Constructed large classes of nonprojective crepant resolutions

Developed techniques involving quotients of unstable loci

Connected hyperkähler resolutions to toric geometry

Abstract

In this paper, we construct a large class of examples of proper, nonprojective crepant resolutions of singularities for Nakajima quiver varieties. These include four and six dimensional examples and examples with $Q$ containing only three vertices. There are two main techniques: by taking a locally projective resolution of a projective partial resolution as in our previous work arXiv:2311.07539, and more generally by taking quotients of open subsets of representation space which are not stable loci, related to Arzhantsev--Derental--Hausen--Laface's construction in the setting of Cox rings. By the latter method we exhibit a proper crepant resolution that does not factor through a projective partial resolution.
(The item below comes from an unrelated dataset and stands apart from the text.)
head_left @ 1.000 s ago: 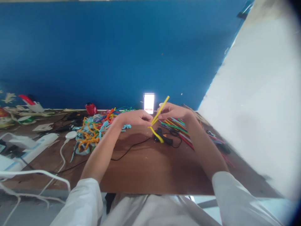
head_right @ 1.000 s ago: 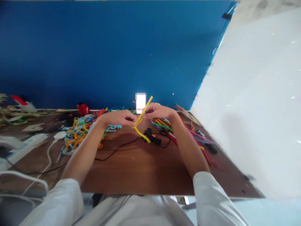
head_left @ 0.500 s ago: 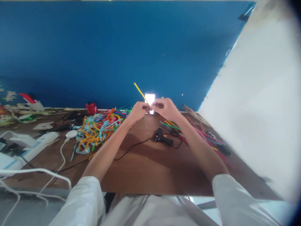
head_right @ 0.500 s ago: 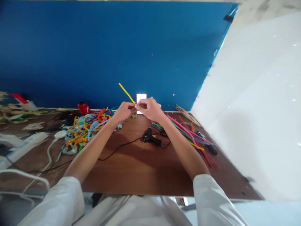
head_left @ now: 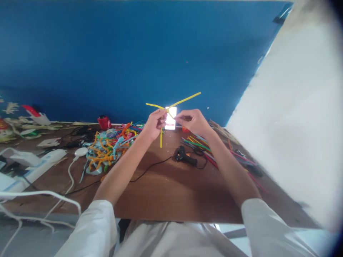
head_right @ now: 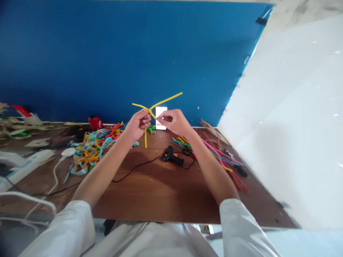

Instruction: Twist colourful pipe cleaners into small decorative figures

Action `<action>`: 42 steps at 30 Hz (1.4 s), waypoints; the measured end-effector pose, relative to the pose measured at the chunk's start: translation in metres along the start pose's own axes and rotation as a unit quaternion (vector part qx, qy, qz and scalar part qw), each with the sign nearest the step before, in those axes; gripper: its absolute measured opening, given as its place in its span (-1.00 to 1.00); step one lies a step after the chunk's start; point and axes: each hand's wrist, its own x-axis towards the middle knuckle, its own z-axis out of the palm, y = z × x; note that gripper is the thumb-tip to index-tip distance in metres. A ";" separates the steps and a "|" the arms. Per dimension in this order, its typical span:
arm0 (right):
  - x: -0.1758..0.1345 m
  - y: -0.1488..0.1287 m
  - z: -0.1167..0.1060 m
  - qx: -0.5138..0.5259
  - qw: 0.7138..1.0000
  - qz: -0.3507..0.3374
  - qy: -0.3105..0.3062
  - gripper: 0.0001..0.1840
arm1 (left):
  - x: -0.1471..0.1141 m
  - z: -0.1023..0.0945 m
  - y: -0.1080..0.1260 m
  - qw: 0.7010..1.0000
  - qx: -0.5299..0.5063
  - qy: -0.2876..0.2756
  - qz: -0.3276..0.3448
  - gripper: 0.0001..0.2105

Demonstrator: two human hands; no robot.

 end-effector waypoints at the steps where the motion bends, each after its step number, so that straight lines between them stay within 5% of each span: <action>1: 0.000 0.000 -0.002 -0.007 1.000 -0.003 0.002 -0.73 | -0.001 0.001 0.000 1.000 -0.017 -0.002 -0.002 -0.82; 5: 0.000 0.000 -0.009 -0.040 0.999 -0.011 0.004 -0.72 | -0.001 0.004 -0.004 1.000 -0.017 0.004 0.016 -0.83; 14: 0.003 0.000 -0.008 -0.193 0.980 -0.036 0.014 -0.87 | 0.004 -0.004 -0.012 0.967 0.205 0.051 0.139 -0.76; 20: 0.003 -0.005 0.015 -0.139 0.986 -0.020 0.086 -0.76 | -0.001 -0.001 -0.016 0.934 0.285 0.027 0.215 -0.75; 24: 0.003 -0.003 0.025 -0.129 0.982 -0.039 0.129 -0.76 | 0.000 -0.001 -0.019 0.931 0.291 0.027 0.217 -0.75; 36: 0.000 0.002 0.025 -0.187 0.972 -0.072 0.122 -0.73 | 0.005 -0.005 -0.024 0.940 0.267 0.026 0.212 -0.74; 42: 0.000 0.002 0.019 -0.191 0.976 -0.068 0.084 -0.70 | 0.003 -0.006 -0.020 0.947 0.269 -0.037 0.172 -0.72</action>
Most of our quiver settings involve one-dimensional vector spaces, hence the resolutions are toric hyperk\"ahler, which were studied from a different point of view in Arbo and Proudfoot arXiv:1511.09138. This builds on the classification of projective crepant resolutions of a large class of quiver varieties in arXiv:2212.09623 and the classification of proper crepant resolutions for the hyperpolygon quiver varieties in arXiv:2406.04117.